The Consumer Financial Protection Bureau issued a consent order against two companies on Tuesday following recent investigations of mortgage companies that use deceptive mailers to advertise loans guaranteed by the United States Department of Veterans Affairs. Those investigations have resulted in actions against six companies this summer.
The most recent cases were those against Service 1st Mortgage, Inc., and Hypotec Inc., which found the companies had sent consumers numerous mailers for VA-guaranteed mortgages that contained false, misleading, and inaccurate statements or that lacked required disclosures. In the case of Service 1st Mortgage, the misleading mailers were sent out for a period beginning in 2015, and for Hypotec, beginning in 2016.
According to the CFPB, Service 1st Mortgage and Hypotec advertised specific credit terms, such as interest rates, APRs, and hypothetical payment amounts that they were not prepared to offer, or that they could only offer for an introductory period but advertised as if they were permanent loan terms.
“Service 1st also sent advertisements between December 2015 and April 2017 representing that a consumer could “[s]kip two payments” or “miss” two payments by refinancing with the company, but it did not disclose the limitations on this option, or that the skipped or missed payments would be added to the principal balance of the consumer’s loan,” the release said.
On Aug. 26, the CFPB settled with PHLoans, Inc., for advertisements that stated credit terms that the company was not actually prepared to offer to the consumers, among other deceptive practices.

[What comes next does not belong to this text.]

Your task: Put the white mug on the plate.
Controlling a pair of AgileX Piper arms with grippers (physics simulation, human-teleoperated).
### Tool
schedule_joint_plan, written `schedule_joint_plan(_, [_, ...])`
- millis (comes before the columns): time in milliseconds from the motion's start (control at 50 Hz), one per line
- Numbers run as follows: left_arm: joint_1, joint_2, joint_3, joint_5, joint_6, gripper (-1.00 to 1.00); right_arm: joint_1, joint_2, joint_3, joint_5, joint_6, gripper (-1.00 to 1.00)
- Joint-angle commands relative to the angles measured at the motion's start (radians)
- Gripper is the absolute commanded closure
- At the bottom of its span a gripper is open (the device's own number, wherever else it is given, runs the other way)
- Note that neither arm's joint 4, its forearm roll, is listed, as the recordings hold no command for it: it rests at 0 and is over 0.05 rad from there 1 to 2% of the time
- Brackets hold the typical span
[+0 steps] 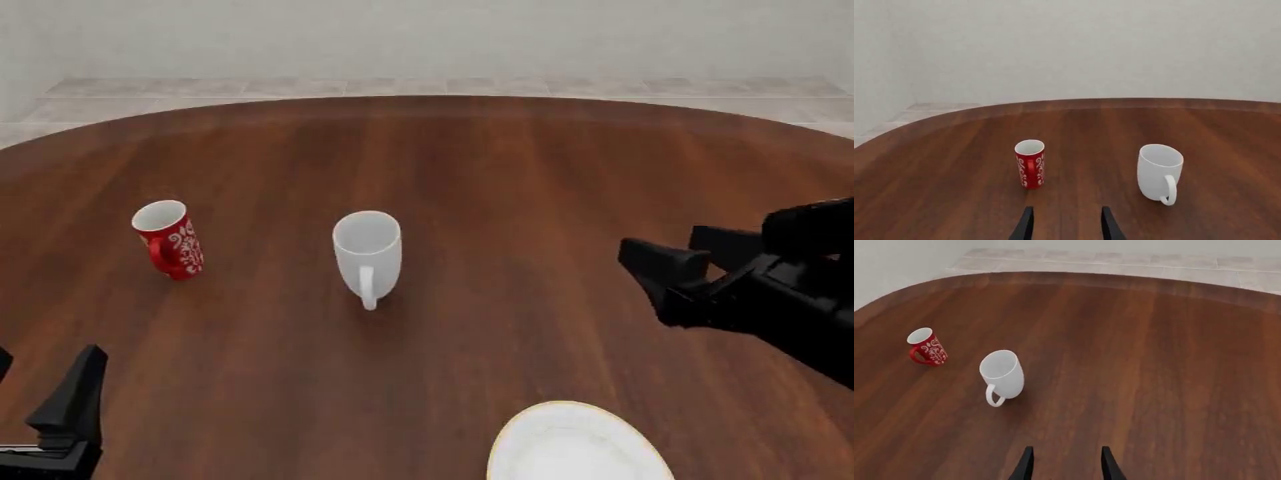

On July 24, the CFPB announced consent orders against Sovereign Lending Group, Inc., and Prime Choice Funding, Inc., and on Aug. 21 against Go Direct Lenders, Inc., for similar violations. Each settlement included requirements for various civil money penalties and conditions imposed to prevent future violations and bolster compliance functions.
According to a 2019 report from the Federal Trade Commission, since 2015 the FTC has received 163,000 fraud reports from military retirees and veterans, as well as 13,000 from active duty servicemembers and 3 million from civilians. Retirees and veterans experienced the highest average loss due to fraud at $950 – 23% higher than current servicemembers – and 44% higher than that for other civilians.
VA loans may need protection now more than ever as a recent report on Department of Veterans Affairs data revealed VA loans rose 114% through the first three quarters of fiscal year 2020 compared to the same period last year.
According to the report, a surge in VA refinance loans is driving the increase, with Q3 refinances spiking 296% year-over-year, compared to purchase loans gaining 7% from the previous year. Millennials led the pack for VA refinances with a 463% jump year over year.